▶ Exercise requirements:
Your answer must be the listing repeated word for word, without its pictures.

╭─ Dataset section

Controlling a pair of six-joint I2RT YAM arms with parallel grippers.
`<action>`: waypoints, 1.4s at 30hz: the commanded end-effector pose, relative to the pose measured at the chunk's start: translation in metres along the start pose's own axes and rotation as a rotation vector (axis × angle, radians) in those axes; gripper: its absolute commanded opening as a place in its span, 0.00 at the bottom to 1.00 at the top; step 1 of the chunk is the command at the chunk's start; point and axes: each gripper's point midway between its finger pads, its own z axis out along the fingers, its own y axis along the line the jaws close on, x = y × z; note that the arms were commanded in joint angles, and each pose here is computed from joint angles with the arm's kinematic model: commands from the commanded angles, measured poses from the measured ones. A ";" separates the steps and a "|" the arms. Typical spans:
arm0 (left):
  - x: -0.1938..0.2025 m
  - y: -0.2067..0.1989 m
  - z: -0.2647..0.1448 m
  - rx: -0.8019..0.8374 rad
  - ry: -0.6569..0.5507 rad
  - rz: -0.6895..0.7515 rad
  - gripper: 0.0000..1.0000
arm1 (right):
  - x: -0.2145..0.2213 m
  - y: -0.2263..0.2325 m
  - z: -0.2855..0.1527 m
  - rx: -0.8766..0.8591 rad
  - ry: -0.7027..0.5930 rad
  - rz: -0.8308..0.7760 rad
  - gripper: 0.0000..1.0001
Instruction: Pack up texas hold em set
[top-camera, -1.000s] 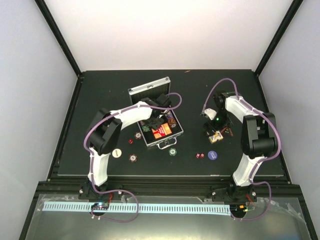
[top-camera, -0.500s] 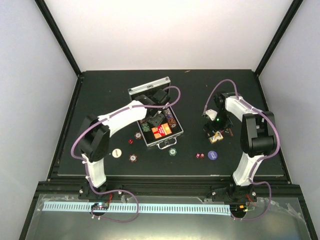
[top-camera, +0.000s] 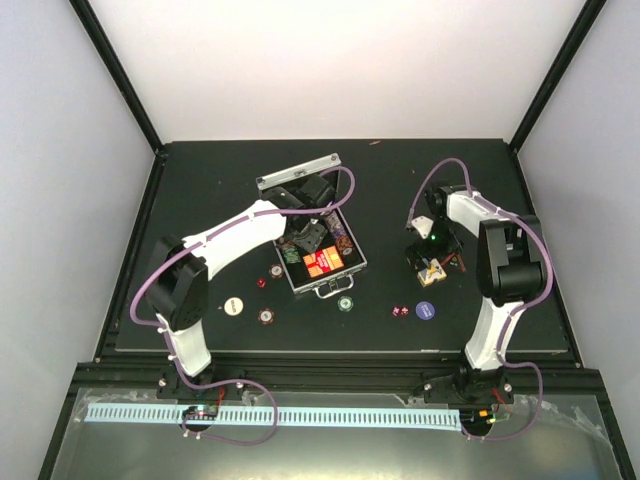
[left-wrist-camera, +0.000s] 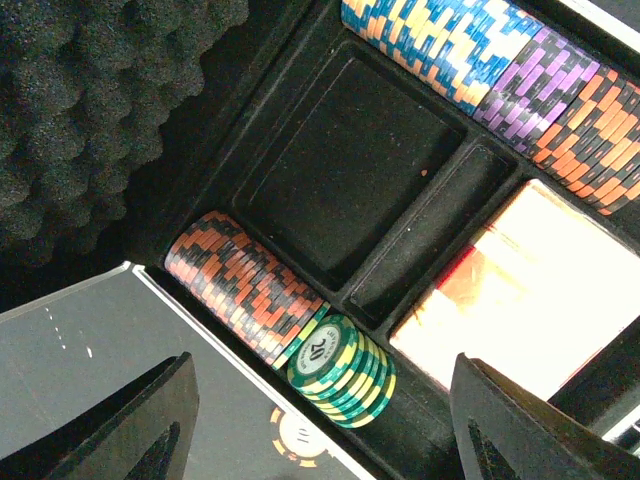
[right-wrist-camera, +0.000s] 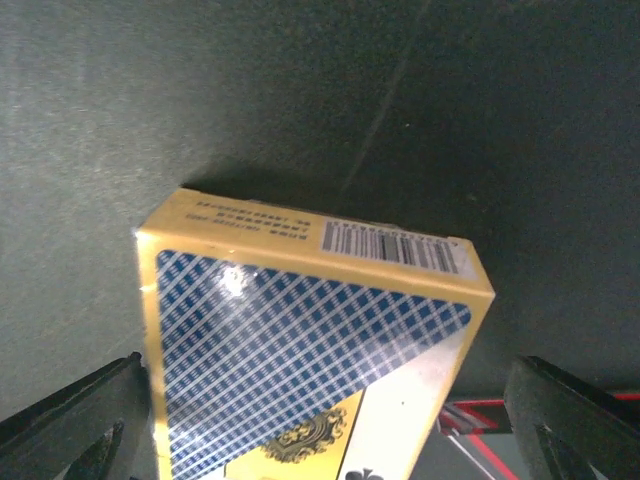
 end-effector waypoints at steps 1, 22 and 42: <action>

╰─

▶ Answer to this task:
Controlling a pair of six-joint I2RT YAM arms with parallel grippers.
`<action>`: waypoints, 1.4s at 30hz: the commanded end-effector pose, relative to the pose measured at the chunk's start: translation in metres along the start pose's own axes and rotation as a rotation vector (axis × angle, radians) in those axes; gripper: its absolute commanded opening as a place in its span, 0.00 at the bottom to 1.00 at the top; step 1 of the chunk is the command at the chunk's start; point and axes: each gripper's point midway between its finger pads, its own z axis out along the fingers, its own y axis along the line the jaws close on, x = y × z; note that the arms were commanded in joint angles, and each pose here is computed from joint angles with the arm's kinematic model: commands from the commanded angles, measured poses from the measured ones. A ";" separates the steps and a "|" the arms. Typical spans:
arm0 (left):
  - x: -0.1938..0.2025 m
  - y: -0.2067..0.1989 m
  - z: -0.2647..0.1448 m
  - rx: -0.8019..0.8374 rad
  - ry: -0.6569..0.5507 rad
  - rz: -0.6895..0.7515 rad
  - gripper: 0.0000..1.0000
arm1 (right):
  - x: -0.2145..0.2213 m
  - y: -0.2263..0.2325 m
  - z: -0.2855..0.1527 m
  - rx: -0.8766..0.8591 rad
  - ry: -0.7027..0.5930 rad
  - rz: -0.8308..0.7760 rad
  - gripper: 0.0000..1.0001
Instruction: Pack up texas hold em set
[top-camera, -1.000s] 
[top-camera, -0.500s] 
[top-camera, +0.000s] 
[left-wrist-camera, +0.000s] 
[right-wrist-camera, +0.000s] 
 end-effector waypoints at steps 1, 22 and 42: <action>

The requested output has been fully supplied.